■ **Exercise**:
A picture-free, exact reproduction of the listing that follows is required.

■ **Data excerpt**:
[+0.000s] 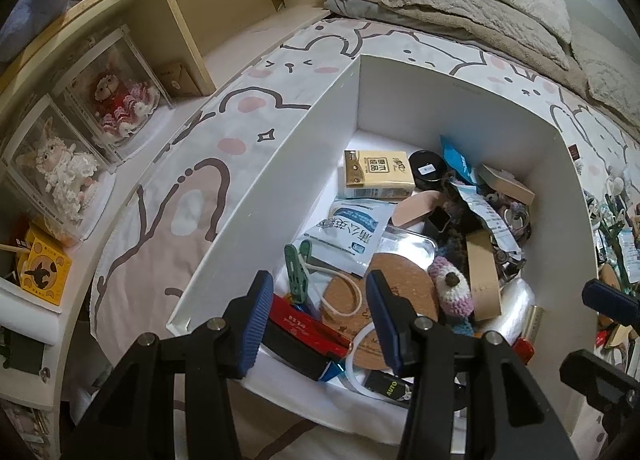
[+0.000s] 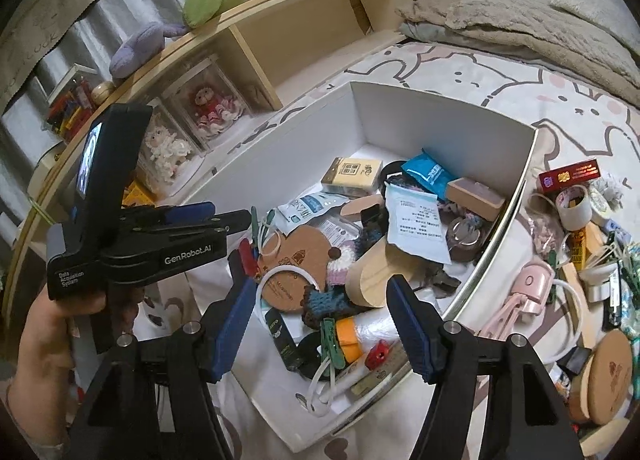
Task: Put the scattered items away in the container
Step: 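Open the right gripper to drop the green clothespin into the box, then move both open grippers back from the box toward the pile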
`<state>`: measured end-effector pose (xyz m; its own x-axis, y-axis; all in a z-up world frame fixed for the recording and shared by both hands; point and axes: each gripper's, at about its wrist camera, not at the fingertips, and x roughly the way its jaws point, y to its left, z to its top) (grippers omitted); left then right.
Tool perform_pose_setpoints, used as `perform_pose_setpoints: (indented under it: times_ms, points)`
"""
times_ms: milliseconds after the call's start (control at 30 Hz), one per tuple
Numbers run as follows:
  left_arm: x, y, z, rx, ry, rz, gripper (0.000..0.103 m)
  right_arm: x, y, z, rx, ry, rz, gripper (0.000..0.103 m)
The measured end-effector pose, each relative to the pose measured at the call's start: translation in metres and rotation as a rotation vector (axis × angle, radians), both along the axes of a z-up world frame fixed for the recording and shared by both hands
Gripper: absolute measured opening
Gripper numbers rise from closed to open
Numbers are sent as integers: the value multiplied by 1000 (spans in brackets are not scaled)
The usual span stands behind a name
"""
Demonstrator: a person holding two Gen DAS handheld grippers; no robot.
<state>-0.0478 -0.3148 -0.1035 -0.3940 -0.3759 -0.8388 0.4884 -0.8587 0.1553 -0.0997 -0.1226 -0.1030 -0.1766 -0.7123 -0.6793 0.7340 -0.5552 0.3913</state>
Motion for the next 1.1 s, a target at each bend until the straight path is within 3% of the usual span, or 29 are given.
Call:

■ **Response to this exercise**:
[+0.000s] 
[+0.000s] 
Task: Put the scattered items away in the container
Step: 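Open the right gripper to drop the green clothespin into the box, then move both open grippers back from the box toward the pile
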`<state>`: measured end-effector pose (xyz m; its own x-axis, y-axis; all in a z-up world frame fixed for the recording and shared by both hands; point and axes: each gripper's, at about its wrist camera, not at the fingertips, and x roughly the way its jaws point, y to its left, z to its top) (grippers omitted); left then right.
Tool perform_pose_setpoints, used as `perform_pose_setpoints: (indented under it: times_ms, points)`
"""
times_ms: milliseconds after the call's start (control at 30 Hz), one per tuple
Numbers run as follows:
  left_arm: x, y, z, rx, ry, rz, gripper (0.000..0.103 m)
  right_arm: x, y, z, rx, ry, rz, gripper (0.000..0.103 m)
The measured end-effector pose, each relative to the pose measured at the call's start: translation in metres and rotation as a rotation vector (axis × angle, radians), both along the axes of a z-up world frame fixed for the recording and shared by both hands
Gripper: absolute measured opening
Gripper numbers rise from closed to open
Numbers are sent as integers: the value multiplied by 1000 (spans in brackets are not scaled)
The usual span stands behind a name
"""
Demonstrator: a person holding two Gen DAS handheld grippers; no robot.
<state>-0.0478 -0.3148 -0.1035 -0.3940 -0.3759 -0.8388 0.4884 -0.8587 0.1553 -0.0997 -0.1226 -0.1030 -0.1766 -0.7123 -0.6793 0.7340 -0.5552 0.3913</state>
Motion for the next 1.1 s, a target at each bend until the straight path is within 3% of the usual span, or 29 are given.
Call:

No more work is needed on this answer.